2- Case Study

Name: ___________________________

Module 4 Case Study Option 2
Please refer to the Case Study Sample on eclass for formatting and structure for the paper. You will need to include page numbers in the top right corner of page. You do not need a title page. You will write your answers below the questions.

Case Study A
Albert, an apartment superintendent, grabbed a quick cup of coffee and then put on his coat to shovel snow off the front sidewalk. He is 56 years old and has experienced two episodes of angina over the past 3 years. This time when he was shoveling the snow, he felt palpitations in his chest. It was as though his heart had stopped and then began to beat rapidly as if to catch up. Afraid of what he was feeling, he went inside and called for an ambulance. When the paramedics arrived, they took an ECG and told Albert he was going to be fine. He was taken to hospital to be seen by an emergency physician and was released later that afternoon.

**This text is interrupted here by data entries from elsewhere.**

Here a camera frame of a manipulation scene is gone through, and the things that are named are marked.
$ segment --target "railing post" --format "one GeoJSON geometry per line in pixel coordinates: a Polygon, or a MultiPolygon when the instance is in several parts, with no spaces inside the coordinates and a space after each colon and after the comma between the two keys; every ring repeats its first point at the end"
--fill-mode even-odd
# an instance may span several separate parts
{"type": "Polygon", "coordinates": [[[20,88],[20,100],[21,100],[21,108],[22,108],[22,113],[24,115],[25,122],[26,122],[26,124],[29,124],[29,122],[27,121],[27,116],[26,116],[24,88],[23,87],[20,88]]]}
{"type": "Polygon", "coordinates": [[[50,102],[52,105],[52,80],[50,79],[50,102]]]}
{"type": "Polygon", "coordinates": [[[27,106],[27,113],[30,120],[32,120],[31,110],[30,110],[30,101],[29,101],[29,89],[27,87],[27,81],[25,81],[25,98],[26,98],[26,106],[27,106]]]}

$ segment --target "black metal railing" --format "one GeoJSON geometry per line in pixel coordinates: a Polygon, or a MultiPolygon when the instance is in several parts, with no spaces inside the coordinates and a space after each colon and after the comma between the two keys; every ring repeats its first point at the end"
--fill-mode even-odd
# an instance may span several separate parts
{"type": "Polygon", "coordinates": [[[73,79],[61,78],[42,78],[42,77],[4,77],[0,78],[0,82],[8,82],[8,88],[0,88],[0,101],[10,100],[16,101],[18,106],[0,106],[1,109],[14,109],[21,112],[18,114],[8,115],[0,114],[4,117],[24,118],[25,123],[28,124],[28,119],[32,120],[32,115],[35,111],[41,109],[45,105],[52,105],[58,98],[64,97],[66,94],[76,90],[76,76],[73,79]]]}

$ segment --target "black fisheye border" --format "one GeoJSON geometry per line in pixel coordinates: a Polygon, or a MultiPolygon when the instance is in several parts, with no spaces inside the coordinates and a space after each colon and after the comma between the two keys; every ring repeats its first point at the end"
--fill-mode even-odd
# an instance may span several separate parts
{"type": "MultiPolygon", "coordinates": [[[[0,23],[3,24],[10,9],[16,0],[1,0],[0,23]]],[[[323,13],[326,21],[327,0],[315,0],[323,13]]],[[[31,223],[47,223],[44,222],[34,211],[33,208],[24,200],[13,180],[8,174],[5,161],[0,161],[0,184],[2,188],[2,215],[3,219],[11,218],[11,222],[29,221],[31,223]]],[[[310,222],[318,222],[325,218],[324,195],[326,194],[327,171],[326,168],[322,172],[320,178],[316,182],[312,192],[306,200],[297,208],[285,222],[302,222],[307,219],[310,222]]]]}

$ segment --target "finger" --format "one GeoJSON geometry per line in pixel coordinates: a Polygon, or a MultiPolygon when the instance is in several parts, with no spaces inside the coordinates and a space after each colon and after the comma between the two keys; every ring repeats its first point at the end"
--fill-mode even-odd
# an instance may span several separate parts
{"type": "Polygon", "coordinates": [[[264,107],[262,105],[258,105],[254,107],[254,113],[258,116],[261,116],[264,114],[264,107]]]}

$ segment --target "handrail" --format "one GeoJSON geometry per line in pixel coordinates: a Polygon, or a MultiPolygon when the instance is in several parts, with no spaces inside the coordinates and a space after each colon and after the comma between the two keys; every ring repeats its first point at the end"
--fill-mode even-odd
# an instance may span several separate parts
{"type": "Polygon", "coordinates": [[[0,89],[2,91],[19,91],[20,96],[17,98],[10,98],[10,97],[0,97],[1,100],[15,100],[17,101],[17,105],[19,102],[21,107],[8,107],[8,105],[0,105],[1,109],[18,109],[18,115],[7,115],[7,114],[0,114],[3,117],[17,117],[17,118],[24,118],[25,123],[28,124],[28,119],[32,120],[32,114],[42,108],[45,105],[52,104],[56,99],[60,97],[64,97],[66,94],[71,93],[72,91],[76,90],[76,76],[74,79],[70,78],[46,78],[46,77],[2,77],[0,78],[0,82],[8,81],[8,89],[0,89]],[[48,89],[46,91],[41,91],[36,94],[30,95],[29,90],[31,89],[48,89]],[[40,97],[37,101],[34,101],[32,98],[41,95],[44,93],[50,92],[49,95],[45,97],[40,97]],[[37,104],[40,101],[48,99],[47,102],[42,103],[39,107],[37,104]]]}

1. The ECG taken by the paramedics showed Albert was experiencing premature ventricular contractions. In general terms, how do PVCs appear on an ECG? What factors contributed to the onset of PVCs in Albert’s situation?

2. Describe the physiologic events in PVC. How is cardiac output disrupted with the presence of PVCs?

3. Because of Albert’s history, his PVCs leave him at risk for events such as ventricular tachycardia or ventricular fibrillation. Compare and contrast these two arrhythmias. Why are they particularly dangerous?

Case Study B
Kelly had just finished dinner with her husband, and they had just sat down to watch television. She is 72 years old and has had a history of angina. Shortly after they sat down, Kelly said she had indigestion and went to take some antacid tablets. An hour later, she began to feel warm, restless, and anxious. Her husband noticed she was looking pale and said he would take her to a nearby walk-in clinic. By the time they arrived, Kelly said her left arm and shoulder were sore. Suspecting Kelly was having a heart attack, her husband turned the car around and rushed her to the hospital. Three hours after the onset of her symptoms, Kelly was receiving oxygen, fibrinolytic therapy, and nitroglycerin in the emergency ward. Afterward, she was moved to the cardiac unit for STEMI.

1. An ECG of Kelly’s heart demonstrated an elevated ST segment. What are the physiologic effects of myocardial ischemia that produce this finding? What variables affect the ECG tracing of a patient with ACS?

2. What are the benefits of administering fibrinolytic therapy, nitroglycerin, and oxygen in the early management of STEMI?

3. What is the inflammatory response in the postinfarction recovery period? Why will Kelly’s heart function be compromised after her STEMI?

4. When planning her discharge what important key points do you want to mention to this patient?

Case Study C
Karen was called at work by a woman at the local day care center. She told Karen to come and pick up her son because he was not feeling well. Her son, 3½-year-old Billy, had been feeling tired and achy when he woke up. While at day care, his cheeks had become red, and he was warm to touch. He did not want to play with his friends, and by the time Karen arrived, he was crying. Later that afternoon, Billy’s condition worsened. He had fever, chills, a sore throat, runny nose, and a dry hacking cough. Suspecting Billy had influenza, Karen wrapped him up and took him to the community health care clinic.

1. Why did Billy’s presentation lead Karen to think he had influenza and not a cold? Why is it important to medically evaluate and diagnose a potential influenza infection?

2. Describe the pathophysiology of the influenza virus. Outline the properties of influenza A antigens that allow them to exert their effects in the host.

3. Billy may be at risk at contracting secondary bacterial pneumonia. Why is this so? Explain why cyanosis may be a feature associated with pneumonia.